Niespodziewanym beneficjentem czystek w rządzie zostało PSL. Dlaczego? Bo Waldemar Pawlak będzie prawdopodobnie jedynym wicepremierem.

Drugiego z wicepremierów, ministra spraw wewnętrznych i administracji, Grzegorza Schetynę, swojego przyjaciela Donald Tusk zdymisjonował (czytaj "Premier poświęcił przyjaciela"). Postanowił przy tym spełnić - jak twierdzi "Wprost" - jego ostatnie życzenie: nie powierzy nikomu jego teki wicepremiera.

- Oddanie komuś innemu jego teki, byłoby dla niego [Schetyny - red.] upokarzające. On był wicepremierem ze względu na wieloletnią przyjaźń z Tuskiem. Drugiej tak zaufanej osoby premier już nie ma - zdradził "Wprost" anonimowy informator.

Obowiązki niedawnej "prawej ręki" premiera ma przejąć Pawlak.

Tymczasem jest co najmniej dwóch kandydatów na schedę po Schetynie. Funkcji wicepremiera miał od Tuska zażądać Włodzimierz Cimoszewicz, jeśli wejdzie do rządu (czytaj "Zamiast do Rady Europy trafi do Tuska?").
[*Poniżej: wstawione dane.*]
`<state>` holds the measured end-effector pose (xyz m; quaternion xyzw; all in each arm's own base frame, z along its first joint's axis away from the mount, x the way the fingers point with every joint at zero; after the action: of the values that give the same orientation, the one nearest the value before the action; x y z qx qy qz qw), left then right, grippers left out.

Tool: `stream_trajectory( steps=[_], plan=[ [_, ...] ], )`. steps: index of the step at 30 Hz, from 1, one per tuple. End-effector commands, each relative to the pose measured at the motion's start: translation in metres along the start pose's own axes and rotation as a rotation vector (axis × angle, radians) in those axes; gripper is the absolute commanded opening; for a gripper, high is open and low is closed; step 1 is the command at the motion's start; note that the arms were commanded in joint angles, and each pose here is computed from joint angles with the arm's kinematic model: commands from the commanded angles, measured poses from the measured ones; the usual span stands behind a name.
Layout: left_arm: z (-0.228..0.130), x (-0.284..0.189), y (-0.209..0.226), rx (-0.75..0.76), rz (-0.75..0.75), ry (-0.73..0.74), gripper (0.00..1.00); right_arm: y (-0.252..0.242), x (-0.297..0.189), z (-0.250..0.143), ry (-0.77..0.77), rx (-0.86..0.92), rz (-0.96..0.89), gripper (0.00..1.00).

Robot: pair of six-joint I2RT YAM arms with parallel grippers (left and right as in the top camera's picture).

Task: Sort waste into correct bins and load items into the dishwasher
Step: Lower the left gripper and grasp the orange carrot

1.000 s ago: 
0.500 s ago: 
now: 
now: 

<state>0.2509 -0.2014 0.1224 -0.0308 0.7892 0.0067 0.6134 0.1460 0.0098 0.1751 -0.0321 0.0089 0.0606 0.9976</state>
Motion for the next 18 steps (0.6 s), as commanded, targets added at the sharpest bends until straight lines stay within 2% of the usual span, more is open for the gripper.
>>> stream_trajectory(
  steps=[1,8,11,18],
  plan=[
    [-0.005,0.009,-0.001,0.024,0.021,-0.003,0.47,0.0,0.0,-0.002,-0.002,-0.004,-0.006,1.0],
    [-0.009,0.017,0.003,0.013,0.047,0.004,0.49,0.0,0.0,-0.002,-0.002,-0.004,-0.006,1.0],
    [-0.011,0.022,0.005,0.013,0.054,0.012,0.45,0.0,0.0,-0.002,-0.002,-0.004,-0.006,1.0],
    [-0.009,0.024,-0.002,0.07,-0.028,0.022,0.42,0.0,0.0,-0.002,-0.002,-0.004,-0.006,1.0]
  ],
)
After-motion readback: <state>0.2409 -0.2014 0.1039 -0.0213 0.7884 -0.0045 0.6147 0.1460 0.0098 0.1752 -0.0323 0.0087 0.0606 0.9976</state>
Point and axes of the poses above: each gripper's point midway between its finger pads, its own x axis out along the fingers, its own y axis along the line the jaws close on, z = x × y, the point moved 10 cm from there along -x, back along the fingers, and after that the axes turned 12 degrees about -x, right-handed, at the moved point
W roli wicepremiera widziałby siebie również Radosław Sikorski, w razie gdyby musiał przejść do MON, aby oddać fotel szefa MSZ Cimoszewiczowi.
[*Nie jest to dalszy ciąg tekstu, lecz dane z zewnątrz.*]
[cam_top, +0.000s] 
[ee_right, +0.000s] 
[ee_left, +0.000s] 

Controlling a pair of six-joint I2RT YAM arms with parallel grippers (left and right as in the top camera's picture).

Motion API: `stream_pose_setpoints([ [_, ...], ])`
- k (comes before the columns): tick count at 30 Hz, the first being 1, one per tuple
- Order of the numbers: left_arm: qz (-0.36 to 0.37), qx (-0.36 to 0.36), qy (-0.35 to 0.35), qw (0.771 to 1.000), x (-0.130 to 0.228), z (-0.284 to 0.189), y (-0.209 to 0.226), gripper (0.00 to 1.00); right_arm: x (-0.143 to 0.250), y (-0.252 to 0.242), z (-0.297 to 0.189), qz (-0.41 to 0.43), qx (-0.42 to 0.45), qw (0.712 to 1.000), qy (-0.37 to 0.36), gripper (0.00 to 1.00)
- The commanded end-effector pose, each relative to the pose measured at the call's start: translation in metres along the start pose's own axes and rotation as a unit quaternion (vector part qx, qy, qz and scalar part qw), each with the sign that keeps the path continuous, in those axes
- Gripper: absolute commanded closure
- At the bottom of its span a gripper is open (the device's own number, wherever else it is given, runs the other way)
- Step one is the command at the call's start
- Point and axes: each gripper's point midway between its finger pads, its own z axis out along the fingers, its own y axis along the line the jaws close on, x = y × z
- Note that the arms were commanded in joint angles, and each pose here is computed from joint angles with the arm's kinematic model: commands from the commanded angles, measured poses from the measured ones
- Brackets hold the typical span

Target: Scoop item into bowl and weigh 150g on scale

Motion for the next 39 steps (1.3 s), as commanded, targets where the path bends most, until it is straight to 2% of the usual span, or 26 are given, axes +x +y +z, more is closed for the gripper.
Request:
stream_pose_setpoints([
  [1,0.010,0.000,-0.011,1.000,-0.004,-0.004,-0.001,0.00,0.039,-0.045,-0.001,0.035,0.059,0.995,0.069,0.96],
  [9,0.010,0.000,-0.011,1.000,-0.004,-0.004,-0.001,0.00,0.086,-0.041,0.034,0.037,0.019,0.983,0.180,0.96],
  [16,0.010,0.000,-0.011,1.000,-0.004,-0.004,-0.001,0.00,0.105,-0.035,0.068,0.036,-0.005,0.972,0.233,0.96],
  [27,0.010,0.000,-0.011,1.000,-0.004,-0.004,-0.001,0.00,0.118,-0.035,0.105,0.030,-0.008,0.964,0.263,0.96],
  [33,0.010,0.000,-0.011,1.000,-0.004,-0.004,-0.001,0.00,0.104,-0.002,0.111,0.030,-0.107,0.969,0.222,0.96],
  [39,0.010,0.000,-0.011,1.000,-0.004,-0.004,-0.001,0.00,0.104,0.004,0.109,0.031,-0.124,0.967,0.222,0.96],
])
Nie bez znaczenia - jak twierdzi "Wprost" - jest również fakt, że wczorajsze dymisje mogą kosztować rząd nawet kilkaset tysięcy złotych, a powierzenie komuś funkcji wicepremiera to kolejne koszty. - Redukcję tego stanowiska będzie można sprzedać mediom jako oszczędność. Małą, ale zawsze jakąś - powiedziała tygodnikowi osoba z Kancelarii Premiera.